• _EXERCISE PROMPT_: The result should be every line that contains the word "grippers", taken from the material.

• _PROVIDED DATA_:
————

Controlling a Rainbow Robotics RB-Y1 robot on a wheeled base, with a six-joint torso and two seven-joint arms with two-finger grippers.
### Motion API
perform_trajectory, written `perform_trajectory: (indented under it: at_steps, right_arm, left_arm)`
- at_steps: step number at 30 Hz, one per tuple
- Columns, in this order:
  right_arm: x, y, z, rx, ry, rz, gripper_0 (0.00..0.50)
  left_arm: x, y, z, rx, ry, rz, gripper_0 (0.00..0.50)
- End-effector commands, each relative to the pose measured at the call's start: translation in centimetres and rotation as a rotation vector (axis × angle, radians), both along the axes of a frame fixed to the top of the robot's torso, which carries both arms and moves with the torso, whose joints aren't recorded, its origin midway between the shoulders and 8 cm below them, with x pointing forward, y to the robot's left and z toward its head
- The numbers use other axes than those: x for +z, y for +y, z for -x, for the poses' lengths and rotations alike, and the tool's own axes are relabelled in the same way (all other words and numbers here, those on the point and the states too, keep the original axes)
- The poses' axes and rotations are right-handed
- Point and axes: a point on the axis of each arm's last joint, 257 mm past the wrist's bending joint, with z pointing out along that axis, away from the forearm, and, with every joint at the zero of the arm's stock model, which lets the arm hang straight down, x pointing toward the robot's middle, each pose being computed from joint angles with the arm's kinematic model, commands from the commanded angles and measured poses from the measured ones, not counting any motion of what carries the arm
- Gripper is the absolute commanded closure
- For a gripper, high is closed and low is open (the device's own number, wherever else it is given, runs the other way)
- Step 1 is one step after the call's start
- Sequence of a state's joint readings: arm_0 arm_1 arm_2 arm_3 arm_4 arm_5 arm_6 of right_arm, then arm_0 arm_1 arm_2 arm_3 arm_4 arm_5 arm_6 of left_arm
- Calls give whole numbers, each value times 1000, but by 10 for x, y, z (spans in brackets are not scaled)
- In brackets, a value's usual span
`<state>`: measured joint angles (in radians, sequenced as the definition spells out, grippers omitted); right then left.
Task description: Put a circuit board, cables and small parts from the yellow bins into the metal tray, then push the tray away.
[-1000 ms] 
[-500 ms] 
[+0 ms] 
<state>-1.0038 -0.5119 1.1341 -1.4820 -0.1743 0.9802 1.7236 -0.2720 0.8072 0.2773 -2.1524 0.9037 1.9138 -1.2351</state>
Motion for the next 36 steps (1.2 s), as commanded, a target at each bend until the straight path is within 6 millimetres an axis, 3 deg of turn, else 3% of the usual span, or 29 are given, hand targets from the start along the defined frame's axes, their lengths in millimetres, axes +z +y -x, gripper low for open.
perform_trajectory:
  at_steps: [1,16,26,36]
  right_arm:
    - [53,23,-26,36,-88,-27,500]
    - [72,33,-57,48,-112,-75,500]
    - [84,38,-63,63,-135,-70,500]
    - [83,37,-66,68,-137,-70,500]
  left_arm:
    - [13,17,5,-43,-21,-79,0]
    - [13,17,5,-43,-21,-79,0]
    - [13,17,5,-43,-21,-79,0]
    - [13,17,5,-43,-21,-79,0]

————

• _EXERCISE RESPONSE_:
Controlling a Rainbow Robotics RB-Y1 robot on a wheeled base, with a six-joint torso and two seven-joint arms with two-finger grippers.
`<state>`: measured joint angles (in radians, sequenced as the definition spells out, grippers omitted); right then left.

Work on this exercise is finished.